KABUL (Reuters) – An explosion killed three U.S.-led coalition soldiers while they were on a foot patrol in southern Afghanistan on Thursday, the U.S. military said.
Violence has surged in Afghanistan this year as Taliban insurgents step up their effort to oust the pro-Western Afghan government and drive out foreign troops through a campaign of guerrilla warfare backed by suicide and roadside bomb attacks.
The U.S. military did not say exactly where in southern Afghanistan the incident took place and did not release the nationality of the soldiers, but the vast majority of coalition troops are American.
Elsewhere, a rocket landed outside the international civilian airport in the Afghan capital, Kabul, on Thursday, but there were no casualties, the NATO-led force said.

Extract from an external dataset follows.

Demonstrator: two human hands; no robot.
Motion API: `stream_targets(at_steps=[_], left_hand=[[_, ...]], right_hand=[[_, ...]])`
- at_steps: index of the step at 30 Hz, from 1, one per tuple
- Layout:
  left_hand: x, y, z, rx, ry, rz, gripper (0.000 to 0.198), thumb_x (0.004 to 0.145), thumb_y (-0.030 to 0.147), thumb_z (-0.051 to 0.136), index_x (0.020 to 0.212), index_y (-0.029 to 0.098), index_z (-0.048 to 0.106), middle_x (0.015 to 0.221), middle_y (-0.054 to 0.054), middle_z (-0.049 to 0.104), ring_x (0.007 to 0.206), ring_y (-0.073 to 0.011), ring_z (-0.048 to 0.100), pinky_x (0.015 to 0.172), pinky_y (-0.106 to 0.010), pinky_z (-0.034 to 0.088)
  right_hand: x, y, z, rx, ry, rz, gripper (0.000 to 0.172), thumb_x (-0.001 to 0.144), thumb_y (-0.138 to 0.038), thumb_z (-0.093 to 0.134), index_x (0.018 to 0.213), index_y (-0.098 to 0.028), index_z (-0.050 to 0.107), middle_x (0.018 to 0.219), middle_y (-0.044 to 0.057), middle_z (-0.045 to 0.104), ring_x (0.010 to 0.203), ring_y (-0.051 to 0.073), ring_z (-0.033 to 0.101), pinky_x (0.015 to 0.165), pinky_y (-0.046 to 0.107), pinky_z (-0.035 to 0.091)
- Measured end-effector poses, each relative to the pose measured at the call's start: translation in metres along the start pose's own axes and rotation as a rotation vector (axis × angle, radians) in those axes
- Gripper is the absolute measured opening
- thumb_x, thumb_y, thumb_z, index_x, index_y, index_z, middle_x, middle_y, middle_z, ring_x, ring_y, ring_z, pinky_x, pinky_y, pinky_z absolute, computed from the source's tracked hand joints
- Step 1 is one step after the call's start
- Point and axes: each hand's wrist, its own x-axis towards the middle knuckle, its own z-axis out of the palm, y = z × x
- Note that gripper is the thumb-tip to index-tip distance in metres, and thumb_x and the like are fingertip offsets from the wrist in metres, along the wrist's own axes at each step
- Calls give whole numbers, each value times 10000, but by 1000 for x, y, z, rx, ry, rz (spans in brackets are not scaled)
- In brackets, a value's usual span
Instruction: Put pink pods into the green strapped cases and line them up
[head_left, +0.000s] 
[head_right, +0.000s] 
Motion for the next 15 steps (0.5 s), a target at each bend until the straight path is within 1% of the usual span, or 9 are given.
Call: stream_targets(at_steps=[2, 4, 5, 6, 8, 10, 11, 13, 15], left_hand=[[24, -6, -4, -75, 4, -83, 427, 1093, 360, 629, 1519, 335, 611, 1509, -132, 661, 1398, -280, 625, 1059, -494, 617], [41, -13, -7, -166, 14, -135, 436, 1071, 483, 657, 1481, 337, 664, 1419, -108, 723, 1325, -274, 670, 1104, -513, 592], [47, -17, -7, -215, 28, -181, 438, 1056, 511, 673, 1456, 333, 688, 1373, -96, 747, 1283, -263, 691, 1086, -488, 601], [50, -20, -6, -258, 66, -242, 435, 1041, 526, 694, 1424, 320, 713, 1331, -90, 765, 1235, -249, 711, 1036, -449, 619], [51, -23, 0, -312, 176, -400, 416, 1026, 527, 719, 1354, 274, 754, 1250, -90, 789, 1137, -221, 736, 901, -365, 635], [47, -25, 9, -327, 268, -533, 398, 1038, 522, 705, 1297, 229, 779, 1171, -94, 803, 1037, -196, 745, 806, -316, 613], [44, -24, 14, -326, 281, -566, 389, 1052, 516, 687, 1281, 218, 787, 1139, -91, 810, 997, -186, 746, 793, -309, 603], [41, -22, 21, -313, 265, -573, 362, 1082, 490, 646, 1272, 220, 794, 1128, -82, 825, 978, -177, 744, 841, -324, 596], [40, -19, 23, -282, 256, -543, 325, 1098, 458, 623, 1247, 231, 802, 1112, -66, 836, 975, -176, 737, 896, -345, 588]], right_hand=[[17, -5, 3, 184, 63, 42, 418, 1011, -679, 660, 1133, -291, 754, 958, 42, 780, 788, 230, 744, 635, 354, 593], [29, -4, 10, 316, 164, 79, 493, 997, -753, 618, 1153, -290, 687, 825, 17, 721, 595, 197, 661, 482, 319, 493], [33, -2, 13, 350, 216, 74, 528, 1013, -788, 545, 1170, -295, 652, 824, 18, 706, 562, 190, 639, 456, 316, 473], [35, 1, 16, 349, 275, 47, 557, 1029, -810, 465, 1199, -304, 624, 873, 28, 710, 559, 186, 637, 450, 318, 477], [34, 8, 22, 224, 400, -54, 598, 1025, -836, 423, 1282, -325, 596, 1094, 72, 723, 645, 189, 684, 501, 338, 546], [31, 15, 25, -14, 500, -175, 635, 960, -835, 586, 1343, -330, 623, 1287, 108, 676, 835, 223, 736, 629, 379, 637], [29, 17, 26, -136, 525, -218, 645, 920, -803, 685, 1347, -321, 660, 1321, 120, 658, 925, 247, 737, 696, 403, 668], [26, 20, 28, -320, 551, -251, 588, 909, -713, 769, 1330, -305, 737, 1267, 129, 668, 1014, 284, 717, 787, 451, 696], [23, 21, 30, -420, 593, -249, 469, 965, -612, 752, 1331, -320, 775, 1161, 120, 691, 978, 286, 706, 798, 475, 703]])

Rocket attacks in Kabul are relatively rare and cause few, if any, casualties, but are a reminder that Taliban insurgents are able to threaten security even in the heavily guarded capital.
The rocket landed in front of the civilian terminal, a spokesman for NATO’s International Security Assistance Force (ISAF) said. Another rocket was also fired, but it was not clear where it landed.
Kabul airport is the main hub for international flights to and from Afghanistan as well as for internal flights. ISAF, the Afghan National Army Air Corps and the United Nations also operate separate terminals around the same airfield.